La autovía atraviesa una nada desértica. Vehículos de matrículas indescifrables saltan al ritmo de los baches camino a la capital. Del retrovisor cuelga un collar de madera. Se retuerce arropado por una especie de polvo rojo que se filtra por la ventana. A lo lejos, el paisaje extenso y reseco se muestra inalterable. Creo que es el sonido de un tar el que me araña desde la radio. Trago saliva. Solo es en ese momento, el del choque y revuelo, el encuentro con la llegada, el tiempo ensanchado del lugar desconocido, cuando esta viajera aúlla libre y aplaca su sed de curiosidad. Me recoloco el hiyab que pretende caerse con cualquier gesto. Ya casi estamos en Teherán.

El taxi me deja en una de las que hoy son las puertas oficiales de entrada a las ciudades. Una boca de metro. Me sumerjo junto al tumulto de chadores y abrigos oscuros al ritmo de los latidos que sobre las baldosas de mármol imprimen nervio y prisa al vientre de la urbe. Es un domingo cualquiera, primer día laboral de la semana, del año 1395 persa.

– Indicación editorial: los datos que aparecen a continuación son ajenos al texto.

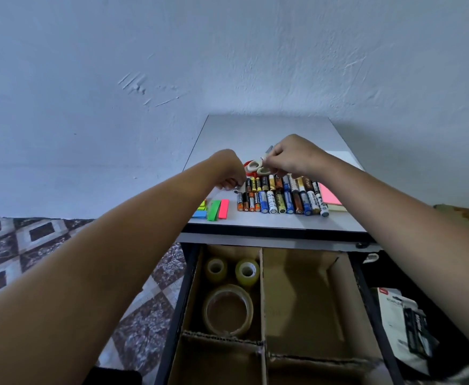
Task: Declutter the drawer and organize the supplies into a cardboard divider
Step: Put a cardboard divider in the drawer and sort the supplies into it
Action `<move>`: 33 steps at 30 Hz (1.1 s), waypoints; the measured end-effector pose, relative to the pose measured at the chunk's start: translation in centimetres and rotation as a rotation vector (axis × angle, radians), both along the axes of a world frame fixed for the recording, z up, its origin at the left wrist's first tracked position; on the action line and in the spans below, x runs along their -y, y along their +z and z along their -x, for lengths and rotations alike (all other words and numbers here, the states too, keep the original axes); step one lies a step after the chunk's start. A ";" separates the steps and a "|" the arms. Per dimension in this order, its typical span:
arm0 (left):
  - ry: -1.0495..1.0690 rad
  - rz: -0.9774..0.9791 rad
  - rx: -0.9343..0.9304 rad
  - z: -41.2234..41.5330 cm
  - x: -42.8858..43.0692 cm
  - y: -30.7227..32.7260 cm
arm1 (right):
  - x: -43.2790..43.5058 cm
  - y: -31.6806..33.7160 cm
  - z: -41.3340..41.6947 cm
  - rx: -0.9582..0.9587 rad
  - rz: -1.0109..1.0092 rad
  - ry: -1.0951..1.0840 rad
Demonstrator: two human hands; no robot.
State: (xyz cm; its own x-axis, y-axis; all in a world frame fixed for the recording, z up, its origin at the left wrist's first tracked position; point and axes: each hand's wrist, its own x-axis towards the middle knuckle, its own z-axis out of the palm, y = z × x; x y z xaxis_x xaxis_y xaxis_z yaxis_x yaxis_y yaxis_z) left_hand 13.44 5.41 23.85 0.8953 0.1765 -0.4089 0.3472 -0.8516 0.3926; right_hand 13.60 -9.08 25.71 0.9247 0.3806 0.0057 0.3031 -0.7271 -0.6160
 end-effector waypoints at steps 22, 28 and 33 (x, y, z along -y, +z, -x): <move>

En el vagón femenino de metro respiro complicidad. Los rostros viajan cubiertos de maquillaje y pañuelos conjuntados con perfilador de ojos que sonríen cuando me descubren contemplándolas. Suben vendedoras ambulantes. Muestran, bajo su manto, en maletines o neceseres de metal sus productos como si de preciados tesoros se trataran: maquillajes, broches, ropa interior de todo tipo de colores y estilos, y compresas higiénicas.

Y, como del silencioso vientre materno, salgo de las entrañas de Teherán y me encuentro por primera vez con la vida. Una pequeña esquina de un barrio céntrico donde un grupo de hombres conversa a bocajarro; niñas uniformadas de la cabeza a los pies caminan sin prisa; puestos con cacerolas de comida humeante; paredes con grafitis antiimperialistas; peatones que se abalanzan a la carretera por ser la única manera posible de aminorar la velocidad del tráfico y cruzar. Se deslizan calle abajo motocicletas que llevan manoplas de manillar que se podrían confundir con un peluche de la infancia. Intuyo que las mañanas de invierno son gélidas. Solo tres sucios y despeinados gatos persas observan en silencio a la que podría ser la única extranjera del lugar. Me descubro admirando una preciosa escena cotidiana, sintiéndome como si estuviera dentro de una película de Kiarostami o Farhadi.

Muestro en papel la dirección que llevo escrita en persa al grupo de hombres que charlan. El viaje es perderse en el camino, acechar la aventura. Un ejercicio de búsqueda cuyo motor son los detalles que hacen de cada lugar sus propias historias.
Los iraníes parecen saber sobre esto. Viajeros y curiosos incansables desde los albores de su civilización, lo primero que hacen es darme la bienvenida al país. Mientras me explican cómo llegar a mi destino, me recomiendan visitar Shiraz y preguntan, sin rodeos, por qué tenemos una visión de ellos tan solapada en el exterior.